• **Task to complete**
From the entries below, transcribe exactly the lines between the line holding "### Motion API" and the line holding "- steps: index", inclusive; skip all other lines.

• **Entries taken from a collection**
Content starts

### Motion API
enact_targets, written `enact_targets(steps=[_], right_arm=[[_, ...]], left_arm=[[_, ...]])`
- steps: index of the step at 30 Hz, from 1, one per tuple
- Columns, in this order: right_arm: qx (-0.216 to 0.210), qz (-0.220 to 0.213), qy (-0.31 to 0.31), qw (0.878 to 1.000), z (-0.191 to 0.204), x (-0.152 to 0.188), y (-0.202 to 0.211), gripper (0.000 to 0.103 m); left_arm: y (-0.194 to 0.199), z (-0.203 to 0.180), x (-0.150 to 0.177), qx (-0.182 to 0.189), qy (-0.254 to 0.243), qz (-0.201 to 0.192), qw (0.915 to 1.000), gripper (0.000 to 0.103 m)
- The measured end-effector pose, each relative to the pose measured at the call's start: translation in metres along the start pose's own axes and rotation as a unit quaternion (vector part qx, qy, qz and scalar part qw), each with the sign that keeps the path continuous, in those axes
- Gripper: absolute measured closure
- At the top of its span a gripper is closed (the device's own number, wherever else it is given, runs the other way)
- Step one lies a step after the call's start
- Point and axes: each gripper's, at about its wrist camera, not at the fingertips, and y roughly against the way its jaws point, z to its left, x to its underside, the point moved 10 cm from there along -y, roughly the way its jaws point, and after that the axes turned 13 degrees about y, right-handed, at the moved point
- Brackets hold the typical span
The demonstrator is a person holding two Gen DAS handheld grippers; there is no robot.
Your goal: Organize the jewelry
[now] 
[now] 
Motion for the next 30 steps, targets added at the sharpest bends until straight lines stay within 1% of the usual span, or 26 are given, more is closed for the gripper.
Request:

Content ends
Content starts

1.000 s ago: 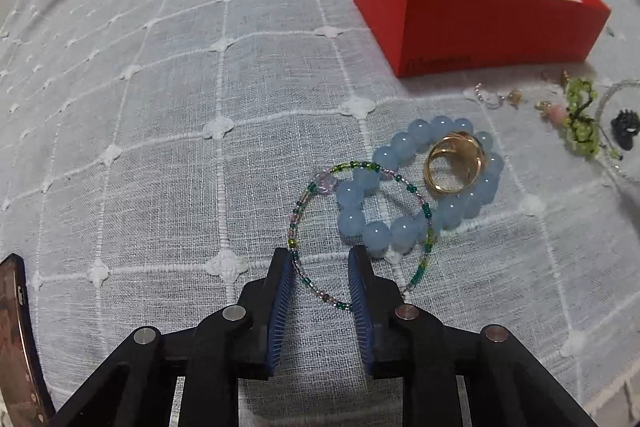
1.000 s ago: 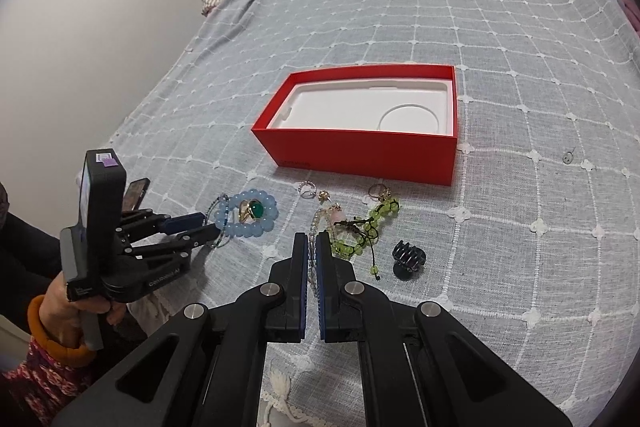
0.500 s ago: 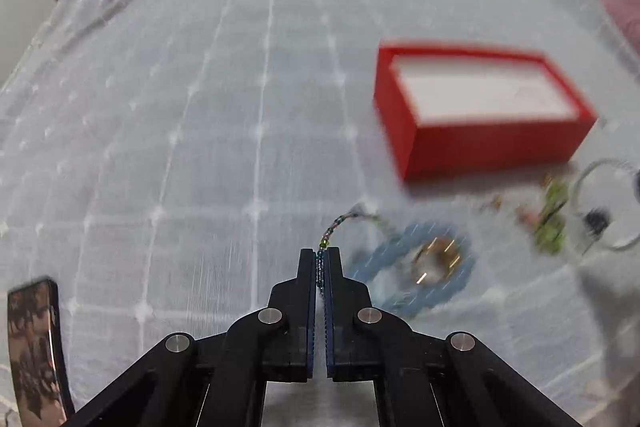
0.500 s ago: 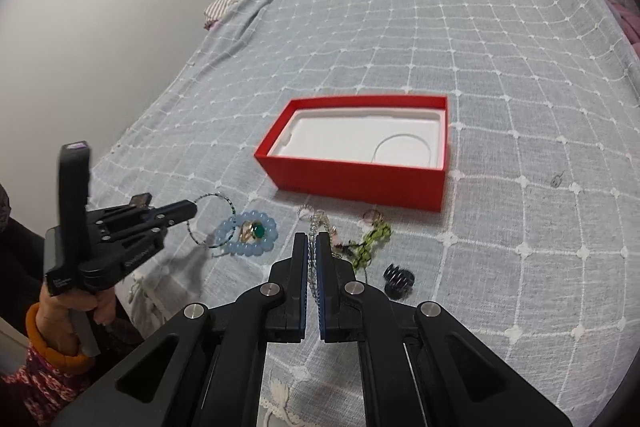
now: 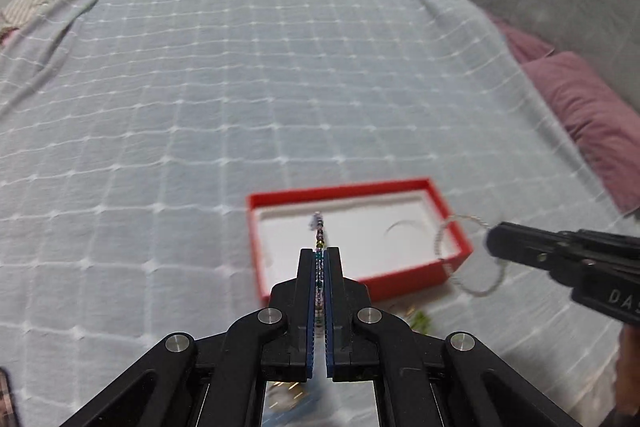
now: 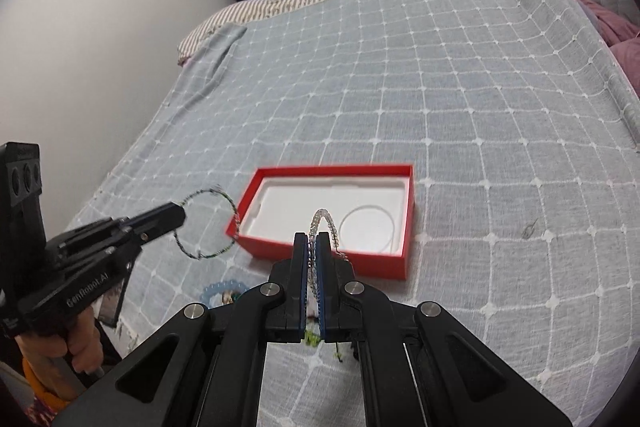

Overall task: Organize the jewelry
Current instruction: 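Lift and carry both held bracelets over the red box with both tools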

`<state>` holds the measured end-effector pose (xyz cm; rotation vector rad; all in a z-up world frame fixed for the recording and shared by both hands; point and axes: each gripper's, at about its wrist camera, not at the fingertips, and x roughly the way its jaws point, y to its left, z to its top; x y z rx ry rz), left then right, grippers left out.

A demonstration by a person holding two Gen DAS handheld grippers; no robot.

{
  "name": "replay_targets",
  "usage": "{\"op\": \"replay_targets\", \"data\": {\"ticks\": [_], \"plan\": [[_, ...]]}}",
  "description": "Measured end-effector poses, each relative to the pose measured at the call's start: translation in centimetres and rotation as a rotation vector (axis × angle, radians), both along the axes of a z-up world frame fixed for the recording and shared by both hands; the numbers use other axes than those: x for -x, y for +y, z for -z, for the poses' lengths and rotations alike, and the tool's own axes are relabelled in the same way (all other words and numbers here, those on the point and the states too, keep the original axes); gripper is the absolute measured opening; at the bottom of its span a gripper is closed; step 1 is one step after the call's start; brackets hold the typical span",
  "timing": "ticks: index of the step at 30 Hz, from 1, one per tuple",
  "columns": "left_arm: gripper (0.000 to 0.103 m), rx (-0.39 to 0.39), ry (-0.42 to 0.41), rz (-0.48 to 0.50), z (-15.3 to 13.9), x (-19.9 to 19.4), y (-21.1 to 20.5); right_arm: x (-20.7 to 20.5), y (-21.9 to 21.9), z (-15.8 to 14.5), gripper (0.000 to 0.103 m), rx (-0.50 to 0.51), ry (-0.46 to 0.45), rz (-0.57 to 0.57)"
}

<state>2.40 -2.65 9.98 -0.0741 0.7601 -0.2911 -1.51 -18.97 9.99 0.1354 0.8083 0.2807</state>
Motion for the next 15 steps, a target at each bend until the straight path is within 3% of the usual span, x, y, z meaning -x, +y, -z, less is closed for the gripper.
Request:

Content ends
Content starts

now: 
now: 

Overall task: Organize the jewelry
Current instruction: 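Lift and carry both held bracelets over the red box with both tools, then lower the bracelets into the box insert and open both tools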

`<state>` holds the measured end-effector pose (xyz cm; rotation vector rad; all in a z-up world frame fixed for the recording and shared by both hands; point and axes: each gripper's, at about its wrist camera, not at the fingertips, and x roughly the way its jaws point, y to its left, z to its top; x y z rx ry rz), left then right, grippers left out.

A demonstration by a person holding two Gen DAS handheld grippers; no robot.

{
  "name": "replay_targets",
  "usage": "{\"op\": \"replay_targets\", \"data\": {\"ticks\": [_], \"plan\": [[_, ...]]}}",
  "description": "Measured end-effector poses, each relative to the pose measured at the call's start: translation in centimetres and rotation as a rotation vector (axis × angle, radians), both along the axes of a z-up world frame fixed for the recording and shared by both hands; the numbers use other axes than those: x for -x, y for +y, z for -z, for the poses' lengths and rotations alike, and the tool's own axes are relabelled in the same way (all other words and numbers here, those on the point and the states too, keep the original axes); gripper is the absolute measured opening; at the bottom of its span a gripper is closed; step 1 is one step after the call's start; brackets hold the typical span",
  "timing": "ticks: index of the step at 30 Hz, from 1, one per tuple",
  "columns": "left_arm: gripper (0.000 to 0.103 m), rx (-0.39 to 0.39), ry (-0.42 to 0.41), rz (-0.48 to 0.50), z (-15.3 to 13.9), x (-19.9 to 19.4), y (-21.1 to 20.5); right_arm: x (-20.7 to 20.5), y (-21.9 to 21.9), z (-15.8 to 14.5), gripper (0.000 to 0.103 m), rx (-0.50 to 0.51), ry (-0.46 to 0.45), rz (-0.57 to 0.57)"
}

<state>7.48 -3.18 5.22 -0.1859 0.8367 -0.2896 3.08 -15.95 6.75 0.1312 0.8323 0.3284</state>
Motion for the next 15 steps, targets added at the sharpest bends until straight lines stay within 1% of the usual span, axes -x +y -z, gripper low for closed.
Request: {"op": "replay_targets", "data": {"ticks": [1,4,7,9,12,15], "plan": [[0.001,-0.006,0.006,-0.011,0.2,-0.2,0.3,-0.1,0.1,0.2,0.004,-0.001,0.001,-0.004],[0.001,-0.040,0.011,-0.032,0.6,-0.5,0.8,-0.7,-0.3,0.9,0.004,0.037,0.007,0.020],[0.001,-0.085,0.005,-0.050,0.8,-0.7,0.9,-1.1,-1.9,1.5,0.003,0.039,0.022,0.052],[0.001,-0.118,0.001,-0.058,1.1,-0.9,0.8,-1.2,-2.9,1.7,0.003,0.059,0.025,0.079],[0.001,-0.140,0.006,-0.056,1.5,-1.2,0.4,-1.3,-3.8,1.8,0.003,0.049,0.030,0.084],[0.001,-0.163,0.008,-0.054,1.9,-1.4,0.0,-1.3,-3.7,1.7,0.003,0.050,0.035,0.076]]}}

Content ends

• **Output of the task**
### Motion API
enact_targets, written `enact_targets(steps=[_], right_arm=[[_, ...]], left_arm=[[_, ...]])`
- steps: index of the step at 30 Hz, from 1, one per tuple

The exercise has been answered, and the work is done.